YOUR OBJECTIVE → Exactly as written, set down each line of the data below except its pictures.

DATA →
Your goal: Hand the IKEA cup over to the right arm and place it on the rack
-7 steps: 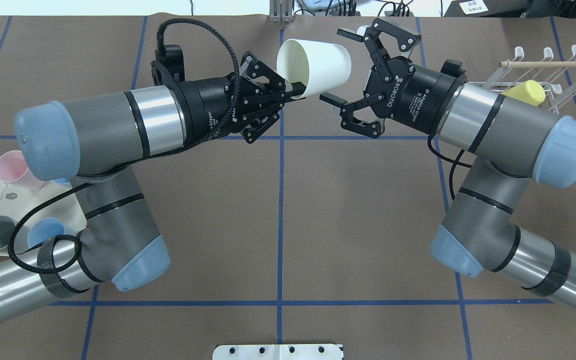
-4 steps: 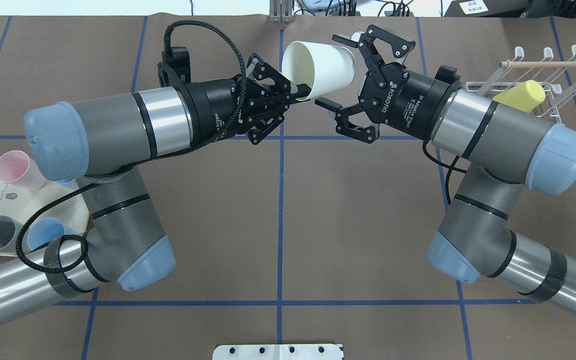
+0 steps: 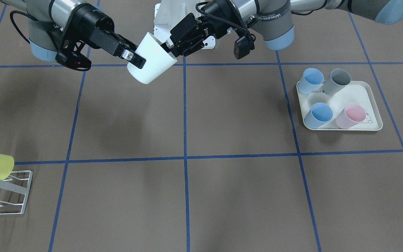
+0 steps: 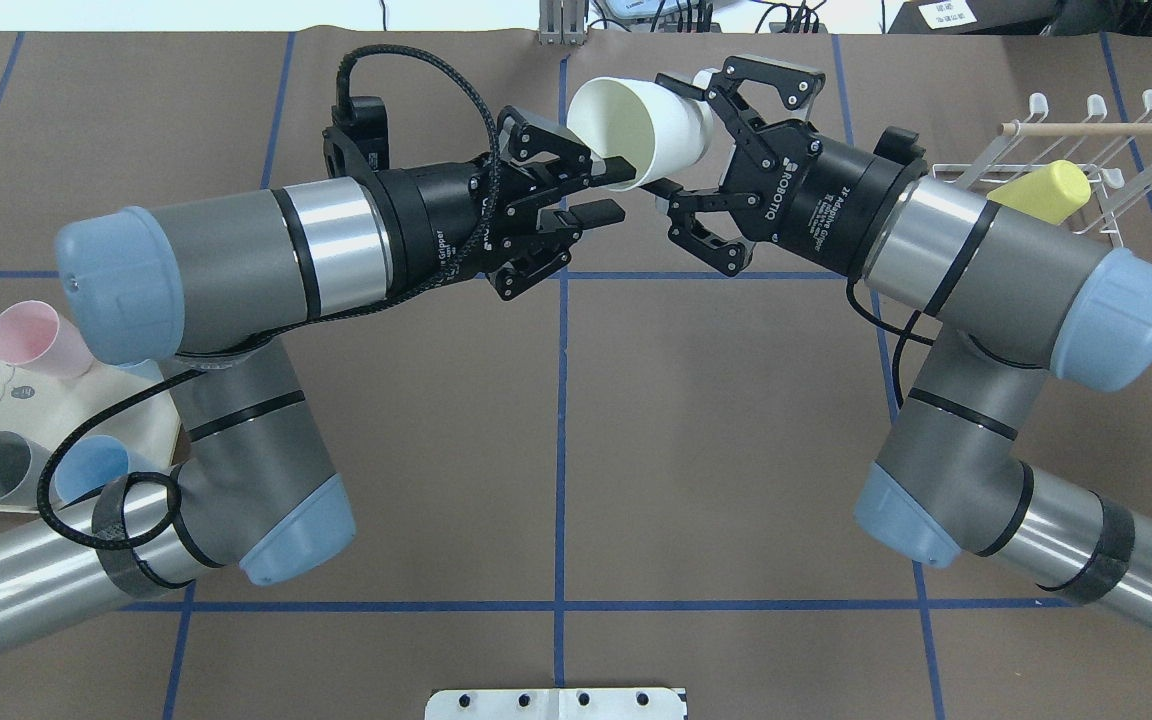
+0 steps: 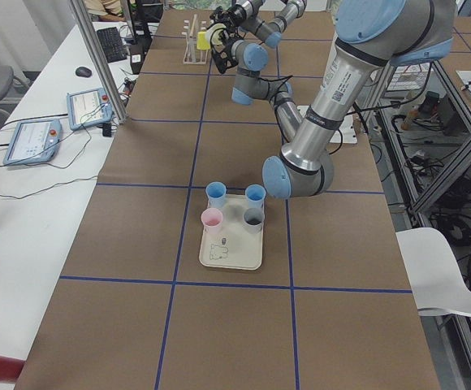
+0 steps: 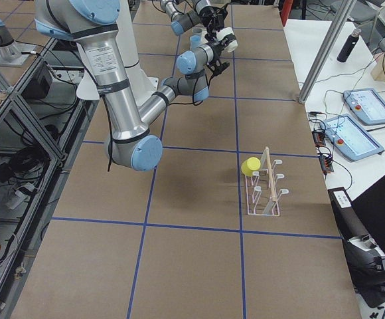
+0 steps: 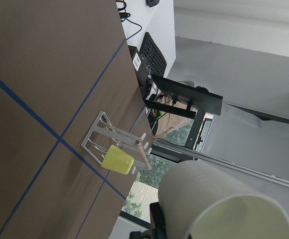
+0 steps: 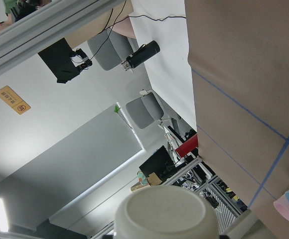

EXERCISE SOLUTION →
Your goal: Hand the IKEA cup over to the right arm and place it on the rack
-7 steps: 
-4 steps: 
+0 steps: 
+0 steps: 
+0 steps: 
+0 steps: 
+0 steps: 
+0 steps: 

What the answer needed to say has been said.